Your task: Nothing beyond the line containing "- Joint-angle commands" should be printed; print each line exactly from the first line of the listing below through it.
═══ Source material
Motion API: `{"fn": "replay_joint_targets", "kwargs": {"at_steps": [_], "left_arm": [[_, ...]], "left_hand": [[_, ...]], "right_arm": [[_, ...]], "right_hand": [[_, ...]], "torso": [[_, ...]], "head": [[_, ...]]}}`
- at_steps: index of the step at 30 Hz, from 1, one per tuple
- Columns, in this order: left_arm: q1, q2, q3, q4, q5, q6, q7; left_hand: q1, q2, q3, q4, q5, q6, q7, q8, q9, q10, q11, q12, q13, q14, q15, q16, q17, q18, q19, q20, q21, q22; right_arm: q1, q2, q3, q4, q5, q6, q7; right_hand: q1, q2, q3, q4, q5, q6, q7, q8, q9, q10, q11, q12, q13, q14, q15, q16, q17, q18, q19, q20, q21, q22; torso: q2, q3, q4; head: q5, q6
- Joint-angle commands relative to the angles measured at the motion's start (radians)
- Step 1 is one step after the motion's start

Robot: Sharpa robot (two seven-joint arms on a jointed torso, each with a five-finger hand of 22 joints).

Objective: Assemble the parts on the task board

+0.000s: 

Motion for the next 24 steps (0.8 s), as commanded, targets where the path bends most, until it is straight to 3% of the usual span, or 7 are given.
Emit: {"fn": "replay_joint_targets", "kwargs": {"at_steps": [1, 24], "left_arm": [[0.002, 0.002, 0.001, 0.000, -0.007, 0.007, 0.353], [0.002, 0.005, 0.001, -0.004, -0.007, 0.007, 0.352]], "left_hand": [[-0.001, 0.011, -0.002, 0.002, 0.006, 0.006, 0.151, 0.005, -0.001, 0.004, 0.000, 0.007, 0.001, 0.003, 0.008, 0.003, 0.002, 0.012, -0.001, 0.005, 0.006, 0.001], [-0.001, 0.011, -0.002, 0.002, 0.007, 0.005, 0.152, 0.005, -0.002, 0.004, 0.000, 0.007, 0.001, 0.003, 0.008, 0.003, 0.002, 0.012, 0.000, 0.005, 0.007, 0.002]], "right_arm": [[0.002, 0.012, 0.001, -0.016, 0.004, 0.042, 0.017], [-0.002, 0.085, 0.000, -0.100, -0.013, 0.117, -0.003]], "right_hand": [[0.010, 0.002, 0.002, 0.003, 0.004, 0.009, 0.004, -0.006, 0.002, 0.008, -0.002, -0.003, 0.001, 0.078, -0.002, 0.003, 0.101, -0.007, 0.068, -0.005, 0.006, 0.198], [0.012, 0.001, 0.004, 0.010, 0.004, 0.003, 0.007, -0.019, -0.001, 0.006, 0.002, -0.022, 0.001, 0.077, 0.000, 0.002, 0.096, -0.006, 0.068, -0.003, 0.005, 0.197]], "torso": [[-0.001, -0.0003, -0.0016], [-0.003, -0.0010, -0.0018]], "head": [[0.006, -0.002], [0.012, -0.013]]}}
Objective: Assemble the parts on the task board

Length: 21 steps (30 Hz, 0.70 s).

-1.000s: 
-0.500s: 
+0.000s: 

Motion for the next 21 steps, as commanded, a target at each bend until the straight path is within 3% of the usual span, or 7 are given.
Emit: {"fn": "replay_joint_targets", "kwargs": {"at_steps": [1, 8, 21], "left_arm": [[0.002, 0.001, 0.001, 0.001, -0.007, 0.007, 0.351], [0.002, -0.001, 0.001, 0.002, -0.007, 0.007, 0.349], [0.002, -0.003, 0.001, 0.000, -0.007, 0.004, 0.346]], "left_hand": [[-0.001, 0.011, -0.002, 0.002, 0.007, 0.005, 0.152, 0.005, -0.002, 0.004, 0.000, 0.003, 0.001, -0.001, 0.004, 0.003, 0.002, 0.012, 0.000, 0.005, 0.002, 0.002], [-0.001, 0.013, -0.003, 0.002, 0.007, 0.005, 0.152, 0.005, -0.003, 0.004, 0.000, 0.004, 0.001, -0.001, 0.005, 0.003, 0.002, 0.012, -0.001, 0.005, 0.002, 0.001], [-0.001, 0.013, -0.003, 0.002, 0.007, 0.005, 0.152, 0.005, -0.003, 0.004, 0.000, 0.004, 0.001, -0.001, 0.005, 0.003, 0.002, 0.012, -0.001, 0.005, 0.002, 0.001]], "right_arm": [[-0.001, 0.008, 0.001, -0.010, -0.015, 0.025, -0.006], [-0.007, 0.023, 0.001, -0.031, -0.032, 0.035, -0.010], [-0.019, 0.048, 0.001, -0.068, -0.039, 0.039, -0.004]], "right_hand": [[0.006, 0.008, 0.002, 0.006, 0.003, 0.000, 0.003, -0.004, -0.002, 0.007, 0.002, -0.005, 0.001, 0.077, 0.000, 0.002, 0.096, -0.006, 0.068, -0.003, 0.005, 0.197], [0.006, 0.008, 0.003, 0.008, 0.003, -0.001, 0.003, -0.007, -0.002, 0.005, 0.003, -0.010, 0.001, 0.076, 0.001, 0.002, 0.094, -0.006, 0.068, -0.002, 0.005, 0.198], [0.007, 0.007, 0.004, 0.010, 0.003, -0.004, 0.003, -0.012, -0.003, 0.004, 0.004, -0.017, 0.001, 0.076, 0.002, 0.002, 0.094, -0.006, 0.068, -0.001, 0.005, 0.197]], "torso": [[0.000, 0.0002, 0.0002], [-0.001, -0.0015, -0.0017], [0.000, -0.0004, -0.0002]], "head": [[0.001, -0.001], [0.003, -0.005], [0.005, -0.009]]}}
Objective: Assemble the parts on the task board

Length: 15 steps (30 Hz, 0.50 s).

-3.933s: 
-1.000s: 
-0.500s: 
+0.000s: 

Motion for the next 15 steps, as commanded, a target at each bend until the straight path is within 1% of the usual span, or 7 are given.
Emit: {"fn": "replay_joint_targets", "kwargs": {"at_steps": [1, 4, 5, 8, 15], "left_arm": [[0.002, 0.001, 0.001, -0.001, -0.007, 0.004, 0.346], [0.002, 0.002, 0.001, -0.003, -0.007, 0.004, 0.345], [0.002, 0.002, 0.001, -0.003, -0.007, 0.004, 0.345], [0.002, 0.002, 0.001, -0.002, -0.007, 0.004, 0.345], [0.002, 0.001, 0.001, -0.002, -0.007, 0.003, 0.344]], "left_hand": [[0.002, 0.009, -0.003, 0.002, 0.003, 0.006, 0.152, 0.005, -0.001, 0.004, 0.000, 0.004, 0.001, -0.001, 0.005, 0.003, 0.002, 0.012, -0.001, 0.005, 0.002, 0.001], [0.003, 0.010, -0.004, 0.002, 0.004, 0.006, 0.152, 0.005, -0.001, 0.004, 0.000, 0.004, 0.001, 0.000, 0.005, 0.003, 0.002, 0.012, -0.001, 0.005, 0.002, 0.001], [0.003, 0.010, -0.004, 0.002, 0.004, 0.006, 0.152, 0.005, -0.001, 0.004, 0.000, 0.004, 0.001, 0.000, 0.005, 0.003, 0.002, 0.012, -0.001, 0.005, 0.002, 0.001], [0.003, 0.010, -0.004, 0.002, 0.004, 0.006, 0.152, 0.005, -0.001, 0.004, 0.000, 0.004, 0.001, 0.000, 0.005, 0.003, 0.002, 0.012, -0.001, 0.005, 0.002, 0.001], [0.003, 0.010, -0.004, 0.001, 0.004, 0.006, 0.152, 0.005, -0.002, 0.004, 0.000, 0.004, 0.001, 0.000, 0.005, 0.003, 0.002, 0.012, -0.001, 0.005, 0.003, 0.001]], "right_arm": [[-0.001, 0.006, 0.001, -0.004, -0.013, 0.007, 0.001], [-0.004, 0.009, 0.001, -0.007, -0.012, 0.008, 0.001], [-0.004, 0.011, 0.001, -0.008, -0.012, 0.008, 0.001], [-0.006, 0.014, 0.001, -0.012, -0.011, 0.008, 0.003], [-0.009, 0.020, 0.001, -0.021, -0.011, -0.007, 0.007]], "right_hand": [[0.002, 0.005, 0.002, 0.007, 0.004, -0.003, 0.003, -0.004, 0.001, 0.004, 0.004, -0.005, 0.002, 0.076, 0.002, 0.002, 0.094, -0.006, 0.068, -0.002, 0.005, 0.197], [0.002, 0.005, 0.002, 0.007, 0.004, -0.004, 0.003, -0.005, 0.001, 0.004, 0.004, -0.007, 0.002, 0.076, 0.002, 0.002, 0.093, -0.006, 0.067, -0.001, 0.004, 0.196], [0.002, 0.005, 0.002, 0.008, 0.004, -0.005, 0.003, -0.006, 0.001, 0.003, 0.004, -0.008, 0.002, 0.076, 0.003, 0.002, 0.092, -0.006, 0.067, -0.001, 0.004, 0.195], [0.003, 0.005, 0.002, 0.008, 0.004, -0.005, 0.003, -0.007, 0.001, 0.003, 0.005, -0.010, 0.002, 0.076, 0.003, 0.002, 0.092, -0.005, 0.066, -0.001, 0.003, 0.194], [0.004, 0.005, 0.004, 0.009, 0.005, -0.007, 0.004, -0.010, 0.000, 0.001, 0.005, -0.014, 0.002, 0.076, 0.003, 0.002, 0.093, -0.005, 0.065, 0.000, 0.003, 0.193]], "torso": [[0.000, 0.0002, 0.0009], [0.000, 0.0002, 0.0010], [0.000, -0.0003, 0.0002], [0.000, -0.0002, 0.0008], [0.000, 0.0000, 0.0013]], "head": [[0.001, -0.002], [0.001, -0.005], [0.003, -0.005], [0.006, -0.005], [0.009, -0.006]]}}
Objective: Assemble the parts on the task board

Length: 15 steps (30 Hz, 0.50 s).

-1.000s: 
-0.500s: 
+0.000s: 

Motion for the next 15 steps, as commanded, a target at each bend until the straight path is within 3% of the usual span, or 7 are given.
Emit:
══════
Result:
Motion API: `{"fn": "replay_joint_targets", "kwargs": {"at_steps": [_], "left_arm": [[_, ...]], "left_hand": [[_, ...]], "right_arm": [[_, ...]], "right_hand": [[_, ...]], "torso": [[_, ...]], "head": [[_, ...]]}}`
- at_steps: index of the step at 30 Hz, from 1, one per tuple
- Columns, in this order: left_arm: q1, q2, q3, q4, q5, q6, q7; left_hand: q1, q2, q3, q4, q5, q6, q7, q8, q9, q10, q11, q12, q13, q14, q15, q16, q17, q18, q19, q20, q21, q22; right_arm: q1, q2, q3, q4, q5, q6, q7; right_hand: q1, q2, q3, q4, q5, q6, q7, q8, q9, q10, q11, q12, q13, q14, q15, q16, q17, q18, q19, q20, q21, q22; torso: q2, q3, q4; head: q5, q6
- Joint-angle commands relative to the angles measured at the motion's start (radians)

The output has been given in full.